▶ [PROBLEM REQUIREMENTS]
Every line below must be given again exactly.

Stored entries:
'''

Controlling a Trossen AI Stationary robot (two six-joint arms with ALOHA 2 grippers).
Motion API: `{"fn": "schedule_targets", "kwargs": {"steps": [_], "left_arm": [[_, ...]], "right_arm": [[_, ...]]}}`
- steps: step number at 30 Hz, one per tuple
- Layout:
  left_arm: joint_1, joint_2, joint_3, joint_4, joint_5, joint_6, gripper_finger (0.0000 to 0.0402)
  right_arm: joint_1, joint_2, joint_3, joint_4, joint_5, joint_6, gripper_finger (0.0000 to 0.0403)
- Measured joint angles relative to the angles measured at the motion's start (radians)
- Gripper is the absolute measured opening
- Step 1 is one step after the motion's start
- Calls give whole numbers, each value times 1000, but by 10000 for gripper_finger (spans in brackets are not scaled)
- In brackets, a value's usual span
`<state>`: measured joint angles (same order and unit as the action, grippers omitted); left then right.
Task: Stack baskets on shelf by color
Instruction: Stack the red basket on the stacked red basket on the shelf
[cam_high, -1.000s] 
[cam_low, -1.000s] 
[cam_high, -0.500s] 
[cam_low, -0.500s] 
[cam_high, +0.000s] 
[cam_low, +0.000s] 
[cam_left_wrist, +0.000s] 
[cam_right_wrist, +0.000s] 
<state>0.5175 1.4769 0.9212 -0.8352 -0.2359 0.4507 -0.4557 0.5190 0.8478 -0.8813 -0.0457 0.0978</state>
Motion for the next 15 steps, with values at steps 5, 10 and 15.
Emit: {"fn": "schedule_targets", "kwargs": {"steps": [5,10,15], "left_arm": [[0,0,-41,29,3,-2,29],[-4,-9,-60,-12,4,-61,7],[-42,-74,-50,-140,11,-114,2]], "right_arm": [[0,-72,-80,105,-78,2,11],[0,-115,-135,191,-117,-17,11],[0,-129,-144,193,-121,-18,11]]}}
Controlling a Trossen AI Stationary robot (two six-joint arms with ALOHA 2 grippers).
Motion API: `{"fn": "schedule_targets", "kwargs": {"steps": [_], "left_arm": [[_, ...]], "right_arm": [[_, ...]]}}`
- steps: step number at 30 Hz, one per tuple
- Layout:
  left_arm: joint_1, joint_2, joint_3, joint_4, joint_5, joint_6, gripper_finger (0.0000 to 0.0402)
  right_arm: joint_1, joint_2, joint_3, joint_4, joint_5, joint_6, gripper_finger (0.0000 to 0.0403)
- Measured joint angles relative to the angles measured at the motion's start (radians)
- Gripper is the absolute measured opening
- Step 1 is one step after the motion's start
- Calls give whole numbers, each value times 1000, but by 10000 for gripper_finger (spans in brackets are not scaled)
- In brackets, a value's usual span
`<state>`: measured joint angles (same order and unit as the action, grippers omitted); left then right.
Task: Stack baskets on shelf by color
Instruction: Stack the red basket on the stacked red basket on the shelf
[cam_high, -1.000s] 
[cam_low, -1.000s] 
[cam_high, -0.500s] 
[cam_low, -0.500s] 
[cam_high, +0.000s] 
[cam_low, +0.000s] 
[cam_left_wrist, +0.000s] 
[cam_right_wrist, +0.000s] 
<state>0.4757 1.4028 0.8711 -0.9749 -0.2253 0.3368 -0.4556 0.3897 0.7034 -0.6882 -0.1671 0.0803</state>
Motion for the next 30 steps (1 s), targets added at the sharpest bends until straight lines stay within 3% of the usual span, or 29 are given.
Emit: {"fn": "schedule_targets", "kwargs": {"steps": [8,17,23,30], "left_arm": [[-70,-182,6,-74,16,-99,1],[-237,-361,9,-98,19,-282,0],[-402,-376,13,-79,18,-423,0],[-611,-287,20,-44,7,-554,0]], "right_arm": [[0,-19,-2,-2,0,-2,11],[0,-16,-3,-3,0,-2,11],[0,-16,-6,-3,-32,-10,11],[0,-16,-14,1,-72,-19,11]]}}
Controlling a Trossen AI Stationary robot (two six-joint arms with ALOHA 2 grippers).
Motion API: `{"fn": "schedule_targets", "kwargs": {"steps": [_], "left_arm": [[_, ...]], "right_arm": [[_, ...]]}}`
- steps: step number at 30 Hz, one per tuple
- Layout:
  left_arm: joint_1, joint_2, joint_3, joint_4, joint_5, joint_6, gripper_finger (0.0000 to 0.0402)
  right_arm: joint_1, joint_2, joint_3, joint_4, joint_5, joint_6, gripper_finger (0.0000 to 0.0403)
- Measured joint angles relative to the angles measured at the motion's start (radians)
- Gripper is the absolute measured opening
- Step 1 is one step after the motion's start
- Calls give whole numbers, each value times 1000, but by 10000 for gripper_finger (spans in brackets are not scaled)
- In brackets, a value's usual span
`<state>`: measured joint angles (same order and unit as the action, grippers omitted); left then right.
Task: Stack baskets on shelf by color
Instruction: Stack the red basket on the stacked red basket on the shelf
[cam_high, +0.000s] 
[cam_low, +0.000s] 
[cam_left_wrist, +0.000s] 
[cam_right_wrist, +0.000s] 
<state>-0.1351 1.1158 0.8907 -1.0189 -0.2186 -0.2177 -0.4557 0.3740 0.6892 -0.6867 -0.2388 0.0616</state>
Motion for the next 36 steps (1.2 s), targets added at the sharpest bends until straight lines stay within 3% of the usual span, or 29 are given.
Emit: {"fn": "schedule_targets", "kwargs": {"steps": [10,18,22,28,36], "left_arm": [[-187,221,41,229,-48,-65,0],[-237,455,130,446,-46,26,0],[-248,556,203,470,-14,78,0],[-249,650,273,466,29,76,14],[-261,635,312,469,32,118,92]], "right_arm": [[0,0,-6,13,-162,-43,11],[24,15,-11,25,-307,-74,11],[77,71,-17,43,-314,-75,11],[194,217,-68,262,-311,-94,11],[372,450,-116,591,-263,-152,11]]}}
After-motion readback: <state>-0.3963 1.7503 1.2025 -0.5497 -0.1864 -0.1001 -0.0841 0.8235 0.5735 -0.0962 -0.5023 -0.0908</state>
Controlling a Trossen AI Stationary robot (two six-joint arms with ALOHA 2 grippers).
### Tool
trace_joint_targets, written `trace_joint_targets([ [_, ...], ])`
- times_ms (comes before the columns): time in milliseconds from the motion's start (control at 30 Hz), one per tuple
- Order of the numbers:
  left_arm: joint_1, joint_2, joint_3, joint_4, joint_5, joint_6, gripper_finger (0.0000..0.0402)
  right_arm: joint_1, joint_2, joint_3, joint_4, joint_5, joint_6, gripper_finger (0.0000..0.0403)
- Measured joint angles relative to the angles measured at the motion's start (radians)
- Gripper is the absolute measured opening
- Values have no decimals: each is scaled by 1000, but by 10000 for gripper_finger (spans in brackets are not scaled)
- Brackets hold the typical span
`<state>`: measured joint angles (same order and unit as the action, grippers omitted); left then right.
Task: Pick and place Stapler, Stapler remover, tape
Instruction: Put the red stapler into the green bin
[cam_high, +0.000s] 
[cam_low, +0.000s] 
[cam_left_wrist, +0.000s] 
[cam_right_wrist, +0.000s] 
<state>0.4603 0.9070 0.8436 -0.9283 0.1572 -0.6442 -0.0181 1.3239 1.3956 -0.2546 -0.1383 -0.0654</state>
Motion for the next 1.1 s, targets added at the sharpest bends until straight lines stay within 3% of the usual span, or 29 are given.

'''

▶ [ANSWER FOR THIS EXERCISE]
Controlling a Trossen AI Stationary robot (two six-joint arms with ALOHA 2 grippers).
Motion API: `{"fn": "schedule_targets", "kwargs": {"steps": [_], "left_arm": [[_, ...]], "right_arm": [[_, ...]]}}`
- steps: step number at 30 Hz, one per tuple
- Layout:
  left_arm: joint_1, joint_2, joint_3, joint_4, joint_5, joint_6, gripper_finger (0.0000 to 0.0402)
  right_arm: joint_1, joint_2, joint_3, joint_4, joint_5, joint_6, gripper_finger (0.0000 to 0.0403)
- Measured joint angles relative to the angles measured at the motion's start (radians)
- Gripper is the absolute measured opening
- Step 1 is one step after the motion's start
- Calls give whole numbers, each value times 1000, but by 10000 for gripper_finger (spans in brackets are not scaled)
- In brackets, a value's usual span
`<state>`: measured joint angles (same order and unit as the action, grippers omitted); left then right.
Task: Stack baskets on shelf by color
Instruction: Stack the red basket on the stacked red basket on the shelf
[cam_high, -1.000s] 
[cam_low, -1.000s] 
[cam_high, -0.500s] 
[cam_low, -0.500s] 
[cam_high, +0.000s] 
[cam_low, +0.000s] 
[cam_left_wrist, +0.000s] 
[cam_right_wrist, +0.000s] 
<state>0.5175 1.4769 0.9212 -0.8352 -0.2359 0.4507 -0.4557 0.5190 0.8478 -0.8813 -0.0457 0.0978</state>
Motion for the next 15 steps, with values at steps 5, 10 and 15.
Emit: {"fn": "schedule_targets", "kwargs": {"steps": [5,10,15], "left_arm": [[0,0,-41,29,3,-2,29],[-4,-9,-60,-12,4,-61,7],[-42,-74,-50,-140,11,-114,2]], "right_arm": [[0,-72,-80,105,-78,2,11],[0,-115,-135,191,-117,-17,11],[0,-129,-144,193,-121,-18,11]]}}
Controlling a Trossen AI Stationary robot (two six-joint arms with ALOHA 2 grippers).
Motion API: `{"fn": "schedule_targets", "kwargs": {"steps": [_], "left_arm": [[_, ...]], "right_arm": [[_, ...]]}}`
- steps: step number at 30 Hz, one per tuple
- Layout:
  left_arm: joint_1, joint_2, joint_3, joint_4, joint_5, joint_6, gripper_finger (0.0000 to 0.0402)
  right_arm: joint_1, joint_2, joint_3, joint_4, joint_5, joint_6, gripper_finger (0.0000 to 0.0403)
- Measured joint angles relative to the angles measured at the motion's start (radians)
- Gripper is the absolute measured opening
- Step 1 is one step after the motion's start
- Calls give whole numbers, each value times 1000, but by 10000 for gripper_finger (spans in brackets are not scaled)
- In brackets, a value's usual span
`<state>`: measured joint angles (same order and unit as the action, grippers omitted); left then right.
Task: Stack baskets on shelf by color
Instruction: Stack the red basket on the stacked red basket on the shelf
[cam_high, -1.000s] 
[cam_low, -1.000s] 
[cam_high, -0.500s] 
[cam_low, -0.500s] 
[cam_high, +0.000s] 
[cam_low, +0.000s] 
[cam_left_wrist, +0.000s] 
[cam_right_wrist, +0.000s] 
<state>0.4757 1.4028 0.8711 -0.9749 -0.2253 0.3368 -0.4556 0.3897 0.7034 -0.6882 -0.1671 0.0803</state>
Motion for the next 30 steps (1 s), targets added at the sharpest bends until straight lines stay within 3% of the usual span, or 29 are given.
Emit: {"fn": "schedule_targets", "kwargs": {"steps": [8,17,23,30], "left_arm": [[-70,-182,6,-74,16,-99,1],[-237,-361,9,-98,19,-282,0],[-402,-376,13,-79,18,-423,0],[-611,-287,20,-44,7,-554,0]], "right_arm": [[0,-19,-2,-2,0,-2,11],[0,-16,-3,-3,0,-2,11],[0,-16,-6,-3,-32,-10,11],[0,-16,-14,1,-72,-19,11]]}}
Controlling a Trossen AI Stationary robot (two six-joint arms with ALOHA 2 grippers).
Motion API: `{"fn": "schedule_targets", "kwargs": {"steps": [_], "left_arm": [[_, ...]], "right_arm": [[_, ...]]}}`
- steps: step number at 30 Hz, one per tuple
- Layout:
  left_arm: joint_1, joint_2, joint_3, joint_4, joint_5, joint_6, gripper_finger (0.0000 to 0.0402)
  right_arm: joint_1, joint_2, joint_3, joint_4, joint_5, joint_6, gripper_finger (0.0000 to 0.0403)
- Measured joint angles relative to the angles measured at the motion's start (radians)
- Gripper is the absolute measured opening
- Step 1 is one step after the motion's start
- Calls give whole numbers, each value times 1000, but by 10000 for gripper_finger (spans in brackets are not scaled)
- In brackets, a value's usual span
`<state>`: measured joint angles (same order and unit as the action, grippers omitted); left then right.
Task: Stack baskets on shelf by color
Instruction: Stack the red basket on the stacked red basket on the shelf
[cam_high, +0.000s] 
[cam_low, +0.000s] 
[cam_left_wrist, +0.000s] 
[cam_right_wrist, +0.000s] 
<state>-0.1351 1.1158 0.8907 -1.0189 -0.2186 -0.2177 -0.4557 0.3740 0.6892 -0.6867 -0.2388 0.0616</state>
Motion for the next 36 steps (1.2 s), targets added at the sharpest bends until straight lines stay within 3% of the usual span, or 29 are given.
Emit: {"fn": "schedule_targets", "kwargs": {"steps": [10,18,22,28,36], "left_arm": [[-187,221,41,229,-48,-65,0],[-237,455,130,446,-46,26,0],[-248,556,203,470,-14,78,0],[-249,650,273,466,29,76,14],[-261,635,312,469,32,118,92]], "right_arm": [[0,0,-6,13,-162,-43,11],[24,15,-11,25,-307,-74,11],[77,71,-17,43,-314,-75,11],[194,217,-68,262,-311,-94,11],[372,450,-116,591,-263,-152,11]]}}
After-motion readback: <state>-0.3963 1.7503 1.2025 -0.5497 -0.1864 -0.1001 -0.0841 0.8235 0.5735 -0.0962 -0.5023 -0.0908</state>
Controlling a Trossen AI Stationary robot (two six-joint arms with ALOHA 2 grippers).
### Tool
trace_joint_targets, written `trace_joint_targets([ [_, ...], ])`
- times_ms (comes before the columns): time in milliseconds from the motion's start (control at 30 Hz), one per tuple
- Order of the numbers:
  left_arm: joint_1, joint_2, joint_3, joint_4, joint_5, joint_6, gripper_finger (0.0000..0.0402)
  right_arm: joint_1, joint_2, joint_3, joint_4, joint_5, joint_6, gripper_finger (0.0000..0.0403)
- Measured joint angles relative to the angles measured at the motion's start (radians)
- Gripper is the absolute measured opening
- Values have no decimals: each is scaled by 1000, but by 10000 for gripper_finger (spans in brackets are not scaled)
- Brackets hold the typical span
`<state>`: measured joint angles (same order and unit as the action, grippers omitted); left then right.
Task: Pick and place Stapler, Stapler remover, tape
Instruction: Put the red stapler into the green bin
[cam_high, +0.000s] 
[cam_low, +0.000s] 
[cam_left_wrist, +0.000s] 
[cam_right_wrist, +0.000s] 
<state>0.4603 0.9070 0.8436 -0.9283 0.1572 -0.6442 -0.0181 1.3239 1.3956 -0.2546 -0.1383 -0.0654</state>
Motion for the next 1.1 s, targets added at the sharpest bends until straight lines stay within 3% of the usual span, or 29 are given.

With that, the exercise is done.